Accipiter Life Sciences Fund, L.P. v. Helfer

905 A.2d 115, 2006 Del. Ch. LEXIS 140, 2006 WL 2589414
CourtCourt of Chancery of Delaware
DecidedAugust 2, 2006
DocketC.A. 2057-N
StatusPublished
Cited by8 cases

This text of 905 A.2d 115 (Accipiter Life Sciences Fund, L.P. v. Helfer) is published on Counsel Stack Legal Research, covering Court of Chancery of Delaware primary law. Counsel Stack provides free access to over 12 million legal documents including statutes, case law, regulations, and constitutions.

Bluebook
Accipiter Life Sciences Fund, L.P. v. Helfer, 905 A.2d 115, 2006 Del. Ch. LEXIS 140, 2006 WL 2589414 (Del. Ct. App. 2006).

Opinion

*117 OPINION AND ORDER

LAMB, Vice Chancellor.

A corporation announced its annual stockholder’s meeting in a press release devoted mainly to financial results. A substantial stockholder failed to thoroughly read the document, failed to notice the stockholder meeting announcement, and thus failed to realize that, under the corporation’s advance notice bylaw, it had ten days from the date of that public announcement to nominate a slate of directors to the board. It discovered its mistake two months later when its then belated attempts to nominate candidates were rebuffed for tardiness. It then sued to overturn the results of the uncontested election.

The stockholder concedes that two of its employees read the document on the day it was released, that those employees would have understood the disclosure to require haste had they read the crucial paragraph, and that it could have met the ten-day deadline. Nevertheless, it seeks equitable relief setting aside the election, claiming that the company’s decision to place the announcement of the annual meeting in that particular press release constituted an inequitable manipulation of the corporation’s election machinery. Largely because the important annual meeting announcement was readily and easily available, the court rejects that argument and grants summary judgment in favor of the defendants.

I.

A. The Parties

Accipiter is a self-described hedge fund based in New York which focuses its investments on companies in the healthcare sector. It consists of five full-time employees, including the General Partner, Gabe Hoffman, and Nicole Viglucci, the senior analyst responsible for covering LifePoint Hospitals, Inc. Accipiter, either directly or through affiliates, purports to own approximately 1.4% of LifePoint’s shares.
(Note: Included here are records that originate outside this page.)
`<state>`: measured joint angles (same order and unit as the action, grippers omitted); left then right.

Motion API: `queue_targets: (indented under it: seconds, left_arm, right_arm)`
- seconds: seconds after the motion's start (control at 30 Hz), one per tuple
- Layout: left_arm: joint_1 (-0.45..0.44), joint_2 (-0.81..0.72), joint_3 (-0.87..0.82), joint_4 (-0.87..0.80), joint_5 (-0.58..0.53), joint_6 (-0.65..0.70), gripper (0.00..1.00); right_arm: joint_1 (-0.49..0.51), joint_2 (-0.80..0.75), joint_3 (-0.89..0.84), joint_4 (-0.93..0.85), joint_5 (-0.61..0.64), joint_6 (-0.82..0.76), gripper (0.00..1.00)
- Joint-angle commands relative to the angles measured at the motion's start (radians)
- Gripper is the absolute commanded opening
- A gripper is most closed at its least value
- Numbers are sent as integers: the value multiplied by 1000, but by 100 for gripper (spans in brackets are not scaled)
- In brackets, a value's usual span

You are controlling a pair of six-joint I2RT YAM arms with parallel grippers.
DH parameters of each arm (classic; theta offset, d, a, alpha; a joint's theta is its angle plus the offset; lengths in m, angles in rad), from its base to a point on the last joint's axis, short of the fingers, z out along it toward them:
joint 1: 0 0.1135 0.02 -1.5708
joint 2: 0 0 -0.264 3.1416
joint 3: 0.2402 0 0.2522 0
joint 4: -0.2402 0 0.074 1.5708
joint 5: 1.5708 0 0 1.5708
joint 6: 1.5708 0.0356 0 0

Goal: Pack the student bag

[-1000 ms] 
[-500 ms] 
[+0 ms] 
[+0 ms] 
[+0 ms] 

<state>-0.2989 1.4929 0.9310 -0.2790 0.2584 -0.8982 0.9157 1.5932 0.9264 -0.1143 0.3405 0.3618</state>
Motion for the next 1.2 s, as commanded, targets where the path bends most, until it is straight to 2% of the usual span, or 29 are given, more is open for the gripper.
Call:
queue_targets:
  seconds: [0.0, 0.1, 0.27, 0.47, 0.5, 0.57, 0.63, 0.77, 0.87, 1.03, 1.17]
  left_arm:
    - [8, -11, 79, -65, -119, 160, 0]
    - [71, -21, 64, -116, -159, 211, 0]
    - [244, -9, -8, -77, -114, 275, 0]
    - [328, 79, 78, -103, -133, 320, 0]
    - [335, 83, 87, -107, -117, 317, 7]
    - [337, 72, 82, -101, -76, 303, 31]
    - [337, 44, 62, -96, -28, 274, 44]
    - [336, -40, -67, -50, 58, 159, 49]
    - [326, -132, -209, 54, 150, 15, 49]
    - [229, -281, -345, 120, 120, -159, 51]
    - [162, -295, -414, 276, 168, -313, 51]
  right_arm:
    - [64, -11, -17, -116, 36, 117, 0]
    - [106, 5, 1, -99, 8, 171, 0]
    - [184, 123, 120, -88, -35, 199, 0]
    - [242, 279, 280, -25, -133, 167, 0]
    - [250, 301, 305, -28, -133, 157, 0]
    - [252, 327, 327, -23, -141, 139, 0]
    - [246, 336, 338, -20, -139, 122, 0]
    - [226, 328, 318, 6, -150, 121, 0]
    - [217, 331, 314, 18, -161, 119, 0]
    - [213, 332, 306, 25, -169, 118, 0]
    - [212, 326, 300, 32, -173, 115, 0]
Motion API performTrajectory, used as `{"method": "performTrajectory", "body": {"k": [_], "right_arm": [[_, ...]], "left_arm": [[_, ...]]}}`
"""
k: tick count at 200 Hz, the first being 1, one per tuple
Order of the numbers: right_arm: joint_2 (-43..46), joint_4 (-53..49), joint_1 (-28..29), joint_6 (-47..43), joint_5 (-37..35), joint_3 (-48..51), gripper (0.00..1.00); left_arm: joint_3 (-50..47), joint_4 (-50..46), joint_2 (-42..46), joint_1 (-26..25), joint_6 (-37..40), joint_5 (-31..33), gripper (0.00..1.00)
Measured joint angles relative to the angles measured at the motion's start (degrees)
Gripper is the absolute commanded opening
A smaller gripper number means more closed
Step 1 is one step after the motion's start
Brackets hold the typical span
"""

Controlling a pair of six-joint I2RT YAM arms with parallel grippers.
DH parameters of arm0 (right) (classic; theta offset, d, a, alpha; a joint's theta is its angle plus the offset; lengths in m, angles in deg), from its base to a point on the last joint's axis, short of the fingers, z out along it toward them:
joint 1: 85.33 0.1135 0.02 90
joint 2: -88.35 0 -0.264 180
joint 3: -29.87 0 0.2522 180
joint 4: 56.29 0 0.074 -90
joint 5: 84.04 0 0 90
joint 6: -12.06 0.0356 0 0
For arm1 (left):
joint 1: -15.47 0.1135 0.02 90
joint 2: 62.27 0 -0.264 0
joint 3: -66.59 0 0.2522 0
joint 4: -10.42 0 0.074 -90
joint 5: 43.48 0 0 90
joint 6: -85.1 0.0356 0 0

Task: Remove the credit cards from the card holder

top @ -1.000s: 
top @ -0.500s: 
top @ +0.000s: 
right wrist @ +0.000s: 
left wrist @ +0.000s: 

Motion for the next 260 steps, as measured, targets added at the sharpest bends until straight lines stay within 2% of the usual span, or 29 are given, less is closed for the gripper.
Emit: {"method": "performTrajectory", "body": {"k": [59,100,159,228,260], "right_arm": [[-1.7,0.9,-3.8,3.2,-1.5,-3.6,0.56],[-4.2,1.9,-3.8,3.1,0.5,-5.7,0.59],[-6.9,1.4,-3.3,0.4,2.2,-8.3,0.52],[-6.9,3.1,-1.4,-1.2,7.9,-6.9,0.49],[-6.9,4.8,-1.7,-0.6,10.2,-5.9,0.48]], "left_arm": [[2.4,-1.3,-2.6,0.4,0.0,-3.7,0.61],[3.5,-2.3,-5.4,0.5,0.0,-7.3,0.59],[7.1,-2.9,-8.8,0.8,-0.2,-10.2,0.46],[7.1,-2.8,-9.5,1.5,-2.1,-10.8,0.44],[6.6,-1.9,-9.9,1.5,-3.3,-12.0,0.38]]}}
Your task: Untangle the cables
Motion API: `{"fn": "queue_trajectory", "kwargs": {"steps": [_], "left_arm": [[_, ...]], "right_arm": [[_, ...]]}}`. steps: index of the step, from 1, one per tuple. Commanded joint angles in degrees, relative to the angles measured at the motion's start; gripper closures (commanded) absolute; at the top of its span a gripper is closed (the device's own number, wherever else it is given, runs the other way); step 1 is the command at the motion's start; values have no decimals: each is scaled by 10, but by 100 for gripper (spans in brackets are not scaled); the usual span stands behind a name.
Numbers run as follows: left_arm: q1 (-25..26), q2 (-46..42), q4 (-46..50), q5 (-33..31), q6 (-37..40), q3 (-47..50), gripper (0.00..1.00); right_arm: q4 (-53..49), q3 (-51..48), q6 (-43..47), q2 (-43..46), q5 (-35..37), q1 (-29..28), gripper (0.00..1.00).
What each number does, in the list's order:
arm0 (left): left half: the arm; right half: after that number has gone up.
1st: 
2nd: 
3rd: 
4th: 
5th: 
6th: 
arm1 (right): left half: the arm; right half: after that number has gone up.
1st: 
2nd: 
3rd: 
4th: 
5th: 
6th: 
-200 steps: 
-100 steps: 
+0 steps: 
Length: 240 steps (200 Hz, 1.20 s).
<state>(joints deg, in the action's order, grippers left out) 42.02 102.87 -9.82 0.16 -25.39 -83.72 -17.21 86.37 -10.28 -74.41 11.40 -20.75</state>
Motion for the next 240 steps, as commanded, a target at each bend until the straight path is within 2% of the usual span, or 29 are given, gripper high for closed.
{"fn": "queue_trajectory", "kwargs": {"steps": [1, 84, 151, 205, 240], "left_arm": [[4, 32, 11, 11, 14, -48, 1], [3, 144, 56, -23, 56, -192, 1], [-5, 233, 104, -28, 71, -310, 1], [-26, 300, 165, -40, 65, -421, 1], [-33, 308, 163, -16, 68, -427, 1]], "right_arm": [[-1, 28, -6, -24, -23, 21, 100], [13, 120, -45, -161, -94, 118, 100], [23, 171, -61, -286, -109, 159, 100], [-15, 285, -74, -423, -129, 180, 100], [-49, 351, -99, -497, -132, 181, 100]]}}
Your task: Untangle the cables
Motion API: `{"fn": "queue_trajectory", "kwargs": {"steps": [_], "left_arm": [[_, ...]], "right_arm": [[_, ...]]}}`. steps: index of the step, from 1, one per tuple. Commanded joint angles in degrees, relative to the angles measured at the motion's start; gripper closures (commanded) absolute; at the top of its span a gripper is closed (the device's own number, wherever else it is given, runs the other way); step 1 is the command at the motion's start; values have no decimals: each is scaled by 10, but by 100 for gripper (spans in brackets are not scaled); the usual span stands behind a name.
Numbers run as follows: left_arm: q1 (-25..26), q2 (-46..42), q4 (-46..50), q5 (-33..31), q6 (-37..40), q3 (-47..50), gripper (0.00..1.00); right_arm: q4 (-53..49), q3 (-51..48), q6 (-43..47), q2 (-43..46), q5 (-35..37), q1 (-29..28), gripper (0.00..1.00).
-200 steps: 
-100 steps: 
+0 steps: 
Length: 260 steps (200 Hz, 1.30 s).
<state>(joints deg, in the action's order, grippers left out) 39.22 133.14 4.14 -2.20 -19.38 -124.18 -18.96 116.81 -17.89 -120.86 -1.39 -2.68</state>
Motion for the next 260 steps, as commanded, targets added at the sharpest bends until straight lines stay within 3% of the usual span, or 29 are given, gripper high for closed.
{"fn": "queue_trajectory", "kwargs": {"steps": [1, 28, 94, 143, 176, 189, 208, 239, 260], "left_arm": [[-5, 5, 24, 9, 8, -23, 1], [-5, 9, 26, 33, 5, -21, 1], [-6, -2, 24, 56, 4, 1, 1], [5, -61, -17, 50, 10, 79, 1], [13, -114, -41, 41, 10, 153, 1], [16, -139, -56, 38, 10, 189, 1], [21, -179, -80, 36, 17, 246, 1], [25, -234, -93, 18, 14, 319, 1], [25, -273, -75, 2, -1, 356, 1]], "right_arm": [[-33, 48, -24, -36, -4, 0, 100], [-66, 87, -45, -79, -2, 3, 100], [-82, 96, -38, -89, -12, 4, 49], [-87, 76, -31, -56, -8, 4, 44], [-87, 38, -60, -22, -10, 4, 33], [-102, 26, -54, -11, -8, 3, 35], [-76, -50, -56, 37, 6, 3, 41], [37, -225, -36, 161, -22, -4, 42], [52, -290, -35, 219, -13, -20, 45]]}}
LifePoint is a Delaware corporation engaged in providing healthcare services in rural communities. It was established on May 11, 1999, as a spin-off of HCA, Inc. The eight individual defendants comprise all of the members of LifePoint’s board of directors. One of these directors, Kenneth C. Donahey, is a member of management. The remaining seven directors are independent of the corporation.

B. The Facts

1. LifePoint’s Advance Notice Bylaw

LifePoint’s bylaws require that the board of directors set the date of the corporation’s annual stockholders meeting. In the past, the board has usually scheduled that meeting around the anniversary of LifePoint’s creation. Thus, LifePoint’s first four annual meetings were held on May 11, 2000, May 14, 2001, May 14, 2002, and May 21, 2003. That regular schedule was disrupted by various circumstances in both 2004 and 2005, when the meetings were held on June 15 and June 30, respectively. 1

The procedure that stockholders must follow if they wish to nominate candidates to the board of directors or to submit stockholder proposals is set forth in Section 11 of the corporation’s bylaws. Life-Point’s default rule is that a stockholder’s proposal or nomination of directors is timely if it is delivered to the corporation “not less than 90 days prior to the first anniversary of the preceding year’s annual *118 meeting of stockholders.” 2 On those occasions where the date of the annual meeting is advanced by more than 30 days from the previous year’s anniversary, or is delayed more than 60 days from that anniversary, however, a different rule applies. As set forth elsewhere in Section 11:

If the date of the annual meeting is advanced more than 30 days prior to or delayed more than 60 days after such anniversary date, notice by the stockholder to be timely must be delivered not later than close of business on the later of the 90th day prior to such annual meeting or the 10th day following the day on which public announcement of the date of such meeting is first made. 3

The bylaw further defines public announcement as “disclosure in a press release reported by the Dow Jones News Service, Associated Press or a comparable national news service or in a document publicly filed” with the SEC. 4

2. The 2006 Meeting Date

When the LifePoint board began compiling its calendar for 2006 and 2007 in the fall of 2005, the proposed date for the 2006 annual meeting was May 8, harking back to the early May annual meeting date of previous years. That initial plan was confirmed when, in mid-January 2006, Life-Point and its outside counsel prepared an annual meeting timeline that envisioned filing the company’s SEC Form 10-K by February 6, at the same time LifePoint would release its earnings for the fourth quarter and year-end of 2005. 5 The board was informally scheduled to approve the May meeting date, and the record date for the annual meeting, at a meeting on February 23, 2006. 6 Presumably, had that schedule been adhered to, the company would have announced its annual meeting shortly thereafter.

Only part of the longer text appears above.